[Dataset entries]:
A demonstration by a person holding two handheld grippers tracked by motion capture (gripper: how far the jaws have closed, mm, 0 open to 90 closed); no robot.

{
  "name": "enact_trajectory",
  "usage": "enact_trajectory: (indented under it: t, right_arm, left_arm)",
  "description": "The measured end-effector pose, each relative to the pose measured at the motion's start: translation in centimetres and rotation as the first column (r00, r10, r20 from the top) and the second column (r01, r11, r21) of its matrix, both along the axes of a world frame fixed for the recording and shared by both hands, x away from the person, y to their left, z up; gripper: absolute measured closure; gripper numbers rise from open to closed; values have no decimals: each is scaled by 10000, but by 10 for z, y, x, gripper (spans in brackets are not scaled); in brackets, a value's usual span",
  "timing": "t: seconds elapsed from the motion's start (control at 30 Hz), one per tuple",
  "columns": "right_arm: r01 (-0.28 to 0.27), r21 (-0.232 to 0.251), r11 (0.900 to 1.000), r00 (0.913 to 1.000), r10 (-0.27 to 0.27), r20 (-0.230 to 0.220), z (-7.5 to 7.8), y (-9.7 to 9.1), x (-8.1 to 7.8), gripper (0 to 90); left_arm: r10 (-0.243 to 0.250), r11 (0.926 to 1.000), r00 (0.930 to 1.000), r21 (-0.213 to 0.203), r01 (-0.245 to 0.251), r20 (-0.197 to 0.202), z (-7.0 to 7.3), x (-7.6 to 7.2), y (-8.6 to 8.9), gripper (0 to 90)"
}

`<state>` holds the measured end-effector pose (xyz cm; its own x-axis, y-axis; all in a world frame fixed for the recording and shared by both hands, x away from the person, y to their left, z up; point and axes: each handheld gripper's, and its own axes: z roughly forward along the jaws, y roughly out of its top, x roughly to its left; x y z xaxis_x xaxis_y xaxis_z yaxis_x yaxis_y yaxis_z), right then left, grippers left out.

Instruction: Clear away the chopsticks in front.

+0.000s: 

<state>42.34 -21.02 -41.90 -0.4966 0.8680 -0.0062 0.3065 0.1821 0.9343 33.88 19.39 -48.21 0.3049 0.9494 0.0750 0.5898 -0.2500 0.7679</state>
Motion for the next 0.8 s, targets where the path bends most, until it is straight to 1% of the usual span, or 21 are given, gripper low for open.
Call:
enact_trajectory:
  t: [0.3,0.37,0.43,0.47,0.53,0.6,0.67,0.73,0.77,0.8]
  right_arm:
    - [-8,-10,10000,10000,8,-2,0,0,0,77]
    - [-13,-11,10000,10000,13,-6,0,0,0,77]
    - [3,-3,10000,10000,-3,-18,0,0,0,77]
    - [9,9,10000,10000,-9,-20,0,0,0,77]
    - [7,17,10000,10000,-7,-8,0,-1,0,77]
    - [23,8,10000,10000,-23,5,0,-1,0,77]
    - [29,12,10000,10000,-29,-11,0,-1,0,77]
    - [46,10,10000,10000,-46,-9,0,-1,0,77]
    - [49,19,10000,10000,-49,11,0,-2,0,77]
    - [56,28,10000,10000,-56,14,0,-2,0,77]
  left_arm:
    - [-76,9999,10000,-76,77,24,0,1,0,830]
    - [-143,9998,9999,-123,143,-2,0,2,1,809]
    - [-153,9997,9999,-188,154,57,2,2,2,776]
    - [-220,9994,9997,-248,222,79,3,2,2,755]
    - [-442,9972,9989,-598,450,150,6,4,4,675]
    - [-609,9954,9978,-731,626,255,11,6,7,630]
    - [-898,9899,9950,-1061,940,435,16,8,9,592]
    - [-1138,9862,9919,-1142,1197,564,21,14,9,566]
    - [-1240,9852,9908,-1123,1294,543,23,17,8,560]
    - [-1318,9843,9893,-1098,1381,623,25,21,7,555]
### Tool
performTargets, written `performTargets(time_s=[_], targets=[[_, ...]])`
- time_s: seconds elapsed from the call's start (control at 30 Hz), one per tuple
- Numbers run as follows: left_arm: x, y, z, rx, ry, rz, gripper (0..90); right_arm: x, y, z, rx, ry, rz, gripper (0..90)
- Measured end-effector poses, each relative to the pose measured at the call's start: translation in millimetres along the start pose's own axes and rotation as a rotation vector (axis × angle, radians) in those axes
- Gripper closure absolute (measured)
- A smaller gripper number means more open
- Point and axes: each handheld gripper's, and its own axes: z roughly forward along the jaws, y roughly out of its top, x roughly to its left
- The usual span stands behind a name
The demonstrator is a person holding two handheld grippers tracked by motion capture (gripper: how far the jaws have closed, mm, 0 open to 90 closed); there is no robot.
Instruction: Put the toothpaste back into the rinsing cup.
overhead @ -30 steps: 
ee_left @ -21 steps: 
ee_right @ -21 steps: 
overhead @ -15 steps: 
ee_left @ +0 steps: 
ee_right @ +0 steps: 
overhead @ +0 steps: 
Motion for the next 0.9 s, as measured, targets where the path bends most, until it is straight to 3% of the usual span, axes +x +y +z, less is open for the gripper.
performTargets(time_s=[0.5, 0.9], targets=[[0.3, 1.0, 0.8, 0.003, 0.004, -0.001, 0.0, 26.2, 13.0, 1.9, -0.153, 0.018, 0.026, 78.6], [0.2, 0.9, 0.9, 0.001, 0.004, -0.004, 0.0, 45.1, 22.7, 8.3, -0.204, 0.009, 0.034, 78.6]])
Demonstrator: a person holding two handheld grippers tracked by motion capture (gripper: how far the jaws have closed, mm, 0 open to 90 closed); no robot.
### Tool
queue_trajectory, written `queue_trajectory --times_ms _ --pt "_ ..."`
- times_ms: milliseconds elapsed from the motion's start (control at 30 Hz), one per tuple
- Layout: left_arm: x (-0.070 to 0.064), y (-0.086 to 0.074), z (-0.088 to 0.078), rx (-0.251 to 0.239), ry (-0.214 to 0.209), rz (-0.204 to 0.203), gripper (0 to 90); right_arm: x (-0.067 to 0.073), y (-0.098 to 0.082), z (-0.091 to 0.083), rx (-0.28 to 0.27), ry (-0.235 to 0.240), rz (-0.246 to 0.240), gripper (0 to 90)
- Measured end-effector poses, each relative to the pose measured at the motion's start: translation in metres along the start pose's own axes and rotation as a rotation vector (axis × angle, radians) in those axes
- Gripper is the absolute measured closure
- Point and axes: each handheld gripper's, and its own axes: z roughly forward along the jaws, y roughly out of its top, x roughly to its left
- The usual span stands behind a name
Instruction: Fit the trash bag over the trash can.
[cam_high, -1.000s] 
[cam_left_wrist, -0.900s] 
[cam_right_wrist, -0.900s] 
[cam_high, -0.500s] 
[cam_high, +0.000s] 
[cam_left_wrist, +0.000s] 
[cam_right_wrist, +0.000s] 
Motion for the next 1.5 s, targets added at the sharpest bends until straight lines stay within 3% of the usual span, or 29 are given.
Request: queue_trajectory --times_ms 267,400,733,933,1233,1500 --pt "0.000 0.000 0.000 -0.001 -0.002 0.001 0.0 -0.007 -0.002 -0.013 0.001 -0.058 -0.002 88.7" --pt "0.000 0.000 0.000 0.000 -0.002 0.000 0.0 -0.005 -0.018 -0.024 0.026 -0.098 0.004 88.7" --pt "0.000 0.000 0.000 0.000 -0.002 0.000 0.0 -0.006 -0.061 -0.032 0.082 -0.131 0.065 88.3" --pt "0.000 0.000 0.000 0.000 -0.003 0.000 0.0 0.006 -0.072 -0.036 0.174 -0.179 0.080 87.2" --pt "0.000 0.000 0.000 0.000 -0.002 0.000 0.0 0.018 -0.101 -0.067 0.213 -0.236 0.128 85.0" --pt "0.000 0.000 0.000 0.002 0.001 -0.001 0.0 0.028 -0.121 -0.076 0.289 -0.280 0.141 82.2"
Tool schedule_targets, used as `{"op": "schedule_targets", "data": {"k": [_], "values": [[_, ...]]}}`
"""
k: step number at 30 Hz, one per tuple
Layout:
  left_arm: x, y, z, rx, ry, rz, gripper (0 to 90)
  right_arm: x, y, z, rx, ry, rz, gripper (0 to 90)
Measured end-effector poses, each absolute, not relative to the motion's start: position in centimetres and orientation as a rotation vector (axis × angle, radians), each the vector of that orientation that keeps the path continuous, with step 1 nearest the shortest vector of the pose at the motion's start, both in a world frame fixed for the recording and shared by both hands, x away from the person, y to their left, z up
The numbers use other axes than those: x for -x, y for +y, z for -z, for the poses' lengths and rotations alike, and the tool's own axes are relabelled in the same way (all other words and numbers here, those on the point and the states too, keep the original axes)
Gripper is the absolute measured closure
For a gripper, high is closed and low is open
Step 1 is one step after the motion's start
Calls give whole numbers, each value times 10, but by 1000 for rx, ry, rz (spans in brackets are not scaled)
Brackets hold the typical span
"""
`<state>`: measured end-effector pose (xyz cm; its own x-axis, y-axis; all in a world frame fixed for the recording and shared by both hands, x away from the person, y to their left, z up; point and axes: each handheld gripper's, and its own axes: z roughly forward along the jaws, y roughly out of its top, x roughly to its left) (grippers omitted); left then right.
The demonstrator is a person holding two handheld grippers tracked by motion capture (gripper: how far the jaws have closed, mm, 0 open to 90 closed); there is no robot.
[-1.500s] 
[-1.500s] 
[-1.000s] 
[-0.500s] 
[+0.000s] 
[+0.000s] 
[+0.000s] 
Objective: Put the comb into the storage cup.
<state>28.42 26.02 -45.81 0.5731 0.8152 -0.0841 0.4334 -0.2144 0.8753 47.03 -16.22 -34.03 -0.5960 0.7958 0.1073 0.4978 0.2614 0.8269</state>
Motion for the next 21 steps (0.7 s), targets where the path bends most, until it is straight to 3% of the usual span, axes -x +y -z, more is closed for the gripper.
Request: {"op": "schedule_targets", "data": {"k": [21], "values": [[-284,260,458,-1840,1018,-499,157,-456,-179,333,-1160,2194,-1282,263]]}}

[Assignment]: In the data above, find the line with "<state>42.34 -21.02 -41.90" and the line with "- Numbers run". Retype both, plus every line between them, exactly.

[Output for this task]:
<state>42.34 -21.02 -41.90 -0.4966 0.8680 -0.0062 0.3065 0.1821 0.9343 33.88 19.39 -48.21 0.3049 0.9494 0.0750 0.5898 -0.2500 0.7679</state>
Motion for the next 0.8 s, targets where the path bends most, until it is straight to 1% of the usual span, or 21 are given, gripper low for open.
Call:
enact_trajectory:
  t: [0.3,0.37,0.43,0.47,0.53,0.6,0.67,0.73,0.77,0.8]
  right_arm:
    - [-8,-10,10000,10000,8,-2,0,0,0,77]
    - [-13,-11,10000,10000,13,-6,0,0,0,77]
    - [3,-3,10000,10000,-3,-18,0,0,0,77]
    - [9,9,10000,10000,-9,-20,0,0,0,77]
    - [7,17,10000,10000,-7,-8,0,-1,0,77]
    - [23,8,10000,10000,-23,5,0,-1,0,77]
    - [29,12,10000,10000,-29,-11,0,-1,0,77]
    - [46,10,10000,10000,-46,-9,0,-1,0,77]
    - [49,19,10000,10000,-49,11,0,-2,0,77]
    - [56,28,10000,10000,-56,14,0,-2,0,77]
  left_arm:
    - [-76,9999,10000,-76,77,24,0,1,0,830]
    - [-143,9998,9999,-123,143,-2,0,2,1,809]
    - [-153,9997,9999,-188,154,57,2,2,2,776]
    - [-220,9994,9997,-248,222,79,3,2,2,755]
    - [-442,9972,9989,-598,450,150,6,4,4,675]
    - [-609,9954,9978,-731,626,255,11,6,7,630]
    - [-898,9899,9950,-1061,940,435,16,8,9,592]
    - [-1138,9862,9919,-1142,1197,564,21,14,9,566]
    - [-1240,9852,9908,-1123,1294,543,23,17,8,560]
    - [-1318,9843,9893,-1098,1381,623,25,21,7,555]
### Tool
performTargets, written `performTargets(time_s=[_], targets=[[_, ...]])`
- time_s: seconds elapsed from the call's start (control at 30 Hz), one per tuple
- Numbers run as follows: left_arm: x, y, z, rx, ry, rz, gripper (0..90); right_arm: x, y, z, rx, ry, rz, gripper (0..90)

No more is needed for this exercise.